## INSTRUCTIONS TO FOLLOW
In the listing, find every line that has the string "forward" and copy it.
• • • • •
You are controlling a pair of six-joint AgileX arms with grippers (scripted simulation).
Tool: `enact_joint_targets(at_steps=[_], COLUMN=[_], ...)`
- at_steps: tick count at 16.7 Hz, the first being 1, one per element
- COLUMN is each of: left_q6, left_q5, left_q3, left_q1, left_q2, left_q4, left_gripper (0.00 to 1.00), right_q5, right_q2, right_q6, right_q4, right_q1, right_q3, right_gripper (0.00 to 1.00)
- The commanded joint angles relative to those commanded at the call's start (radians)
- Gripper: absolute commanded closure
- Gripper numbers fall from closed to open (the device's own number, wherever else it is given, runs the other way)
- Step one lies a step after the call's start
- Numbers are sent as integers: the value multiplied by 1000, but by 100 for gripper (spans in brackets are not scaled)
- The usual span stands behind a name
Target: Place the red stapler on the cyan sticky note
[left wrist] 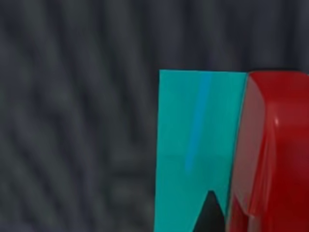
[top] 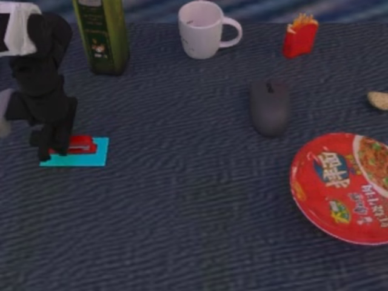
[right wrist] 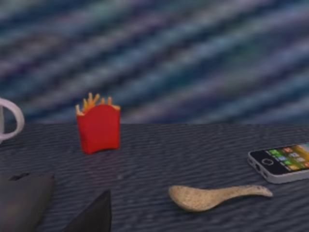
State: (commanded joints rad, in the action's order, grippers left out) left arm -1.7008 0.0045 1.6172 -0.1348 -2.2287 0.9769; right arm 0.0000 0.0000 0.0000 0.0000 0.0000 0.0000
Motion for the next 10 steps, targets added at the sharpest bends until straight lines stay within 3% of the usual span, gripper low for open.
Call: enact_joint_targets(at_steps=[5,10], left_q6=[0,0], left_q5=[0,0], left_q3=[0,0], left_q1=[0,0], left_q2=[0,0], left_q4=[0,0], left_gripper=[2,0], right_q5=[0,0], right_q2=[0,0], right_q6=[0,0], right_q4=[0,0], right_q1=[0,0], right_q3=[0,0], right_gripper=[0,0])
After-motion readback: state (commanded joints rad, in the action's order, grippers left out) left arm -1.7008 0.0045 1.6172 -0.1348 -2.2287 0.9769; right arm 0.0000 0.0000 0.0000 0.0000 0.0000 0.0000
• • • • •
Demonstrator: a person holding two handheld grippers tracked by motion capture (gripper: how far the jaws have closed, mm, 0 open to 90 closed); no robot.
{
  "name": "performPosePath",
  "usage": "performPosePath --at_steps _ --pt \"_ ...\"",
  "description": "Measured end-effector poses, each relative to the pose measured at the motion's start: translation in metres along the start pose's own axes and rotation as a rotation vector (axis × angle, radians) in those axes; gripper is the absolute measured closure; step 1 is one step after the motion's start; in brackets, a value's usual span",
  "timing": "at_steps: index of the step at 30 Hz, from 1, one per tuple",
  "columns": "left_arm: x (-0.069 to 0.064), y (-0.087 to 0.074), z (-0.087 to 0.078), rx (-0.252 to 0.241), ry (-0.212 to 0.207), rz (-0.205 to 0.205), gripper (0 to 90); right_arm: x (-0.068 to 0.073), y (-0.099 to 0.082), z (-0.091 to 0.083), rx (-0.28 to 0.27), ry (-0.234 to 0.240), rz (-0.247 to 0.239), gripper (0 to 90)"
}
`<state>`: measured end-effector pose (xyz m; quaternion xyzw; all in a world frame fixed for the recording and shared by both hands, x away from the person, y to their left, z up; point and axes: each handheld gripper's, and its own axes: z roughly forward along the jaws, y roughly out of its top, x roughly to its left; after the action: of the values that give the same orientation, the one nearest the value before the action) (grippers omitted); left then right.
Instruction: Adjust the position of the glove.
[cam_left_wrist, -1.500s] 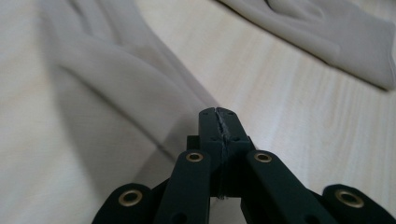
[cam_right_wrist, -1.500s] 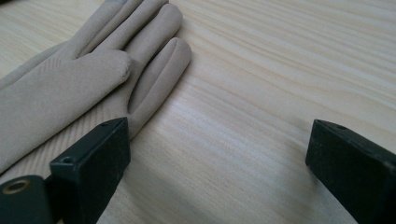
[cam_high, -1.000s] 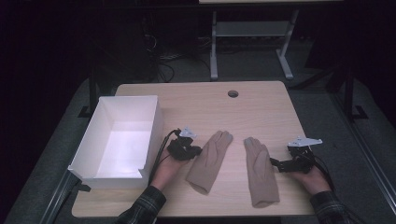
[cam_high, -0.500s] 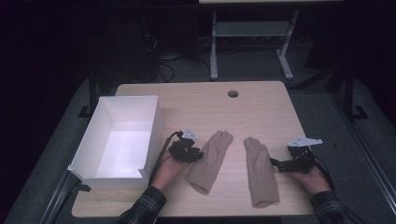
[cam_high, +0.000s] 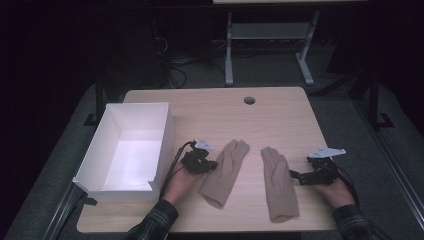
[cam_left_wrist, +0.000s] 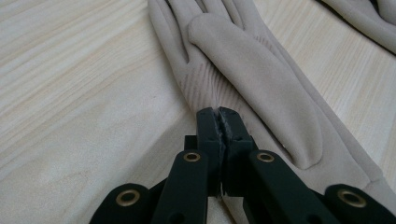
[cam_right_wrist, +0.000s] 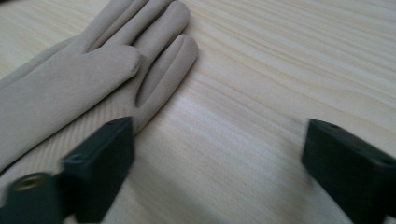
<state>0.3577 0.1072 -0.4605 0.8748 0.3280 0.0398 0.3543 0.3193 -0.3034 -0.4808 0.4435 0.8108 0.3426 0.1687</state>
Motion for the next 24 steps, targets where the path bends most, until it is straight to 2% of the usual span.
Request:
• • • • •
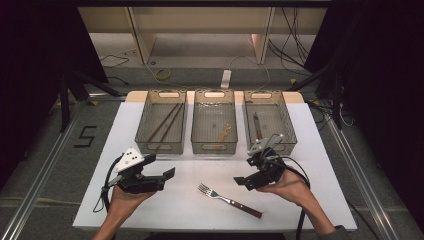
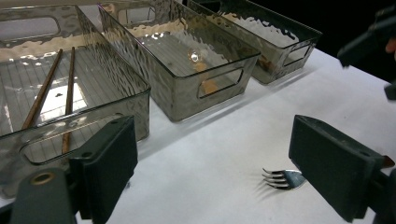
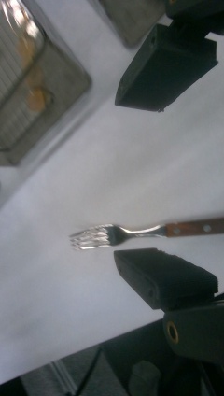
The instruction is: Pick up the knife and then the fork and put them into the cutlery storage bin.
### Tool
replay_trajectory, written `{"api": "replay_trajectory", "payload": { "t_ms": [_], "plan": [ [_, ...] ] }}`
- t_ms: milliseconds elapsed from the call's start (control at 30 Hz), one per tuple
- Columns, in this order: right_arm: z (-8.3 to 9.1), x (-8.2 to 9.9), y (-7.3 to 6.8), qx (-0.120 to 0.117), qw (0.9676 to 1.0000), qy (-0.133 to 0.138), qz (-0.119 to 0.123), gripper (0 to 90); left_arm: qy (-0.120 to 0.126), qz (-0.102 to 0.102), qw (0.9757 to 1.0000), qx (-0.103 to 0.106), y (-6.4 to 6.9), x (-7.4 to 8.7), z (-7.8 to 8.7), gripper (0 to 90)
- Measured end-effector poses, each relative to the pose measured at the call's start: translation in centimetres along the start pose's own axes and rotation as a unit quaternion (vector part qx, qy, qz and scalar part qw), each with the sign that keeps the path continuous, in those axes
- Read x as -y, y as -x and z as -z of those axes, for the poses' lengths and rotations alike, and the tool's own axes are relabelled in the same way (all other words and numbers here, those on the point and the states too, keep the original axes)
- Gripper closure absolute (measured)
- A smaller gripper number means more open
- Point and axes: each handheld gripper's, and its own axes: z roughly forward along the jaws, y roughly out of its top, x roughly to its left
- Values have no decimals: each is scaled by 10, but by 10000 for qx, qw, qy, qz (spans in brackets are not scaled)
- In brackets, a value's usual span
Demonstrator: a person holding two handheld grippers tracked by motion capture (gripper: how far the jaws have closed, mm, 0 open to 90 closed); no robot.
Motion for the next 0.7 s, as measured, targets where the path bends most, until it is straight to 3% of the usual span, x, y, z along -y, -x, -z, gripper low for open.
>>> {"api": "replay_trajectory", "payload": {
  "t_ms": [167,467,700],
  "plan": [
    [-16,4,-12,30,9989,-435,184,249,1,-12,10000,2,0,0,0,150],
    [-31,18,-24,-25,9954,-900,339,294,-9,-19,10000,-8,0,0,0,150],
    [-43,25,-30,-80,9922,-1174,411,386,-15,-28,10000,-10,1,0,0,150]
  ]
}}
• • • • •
## EXERCISE OUTPUT
`<state>`: measured end-effector pose (xyz m; quaternion xyzw; all in a world frame fixed for the recording and shared by both hands, x away from the person, y to their left, z up; point and axes: each handheld gripper's, and its own axes: z roughly forward along the jaws, y roughly out of its top, x roughly to its left; after the action: of the values that give the same orientation, the one nearest the value before the action) (grippers omitted); left then right.
- Point and axes: each handheld gripper's, and its own axes: z roughly forward along the jaws, y roughly out of its top, x roughly to its left

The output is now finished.